Even with another million square foot (msf) office tower coming to market in the first quarter of 2016, vacancy refuses to budge in downtown Toronto, and remains at a two-year record-low 4.6%, where it’s now sat for the past three quarters, according to Cushman & Wakefield’s Q1-2016 stats released today.
Tight vacancy and remarkable expansionary momentum underscores the continuing powerful attraction of the downtown market as a place for a diverse range of businesses to locate and grow. This in turn has sustained a transformative development cycle that began in 2009 and seven years later shows no signs of letting up. Canada’s largest office market continues to blaze trails, far exceeding the performance of other central markets, including Vancouver. What gives?
Key Q1 2016 Facts:
- 4.6%: Downtown Toronto overall office vacancy
- 5.6%-1.8%: Downtown South submarket, home to most new towers, y-o-y overall vacancy plunges
- 422,000 sf: Downtown first quarter total absorption
- 1 msf+ added by the new Bay Adelaide Centre, East Tower (72% pre-leased)
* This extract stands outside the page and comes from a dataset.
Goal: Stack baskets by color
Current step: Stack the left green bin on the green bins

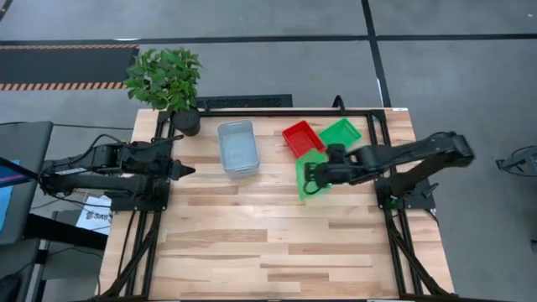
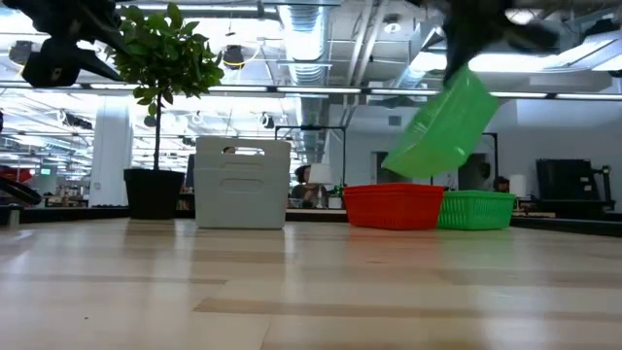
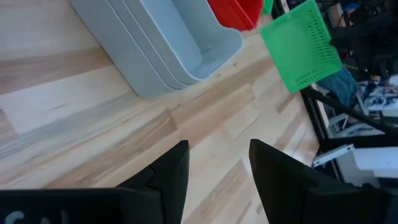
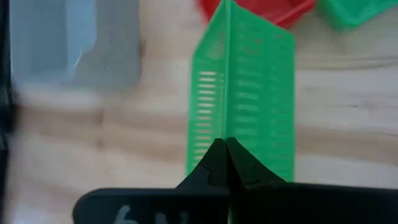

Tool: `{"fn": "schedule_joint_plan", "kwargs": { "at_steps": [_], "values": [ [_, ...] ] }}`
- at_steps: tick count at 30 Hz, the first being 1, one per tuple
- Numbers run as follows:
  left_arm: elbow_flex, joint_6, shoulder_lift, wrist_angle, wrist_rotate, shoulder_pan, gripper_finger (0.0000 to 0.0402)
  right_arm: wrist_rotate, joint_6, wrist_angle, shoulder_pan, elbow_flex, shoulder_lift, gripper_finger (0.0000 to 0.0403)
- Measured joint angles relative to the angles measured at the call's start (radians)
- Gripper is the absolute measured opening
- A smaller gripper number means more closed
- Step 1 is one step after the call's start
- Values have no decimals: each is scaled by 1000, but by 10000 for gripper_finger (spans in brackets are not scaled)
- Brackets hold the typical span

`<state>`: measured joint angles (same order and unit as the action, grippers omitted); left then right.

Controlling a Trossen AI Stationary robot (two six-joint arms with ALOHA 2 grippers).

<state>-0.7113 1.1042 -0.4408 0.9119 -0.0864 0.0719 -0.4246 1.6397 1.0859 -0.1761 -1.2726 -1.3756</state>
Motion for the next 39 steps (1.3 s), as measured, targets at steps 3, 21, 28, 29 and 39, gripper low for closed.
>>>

Explosive Growth in Perspective
- 72 msf: Total Downtown Toronto office inventory
- 8.3 msf: Total office space added since 2009
- 32.1%: percentage of downtown growth by 2019 – one of the largest build cycles in Toronto’s history
“This is a feel good story that just keeps on giving,” said Stuart Barron, National Director of Research, Canadian Markets, Cushman & Wakefield. “At different points since 2009, we’ve predicted higher vacancy against increasing supply, but those concerns have simply failed to materialize. Vacancy remains at a low-water mark — and we’re seeing strong interest across the board for new and older buildings from tenants of all sizes.”
As central Canada gains economic traction due to increasing U.S. demand, the low-dollar value and the sustained low-interest-rate environment, Barron says the conditions “look good” for further growth.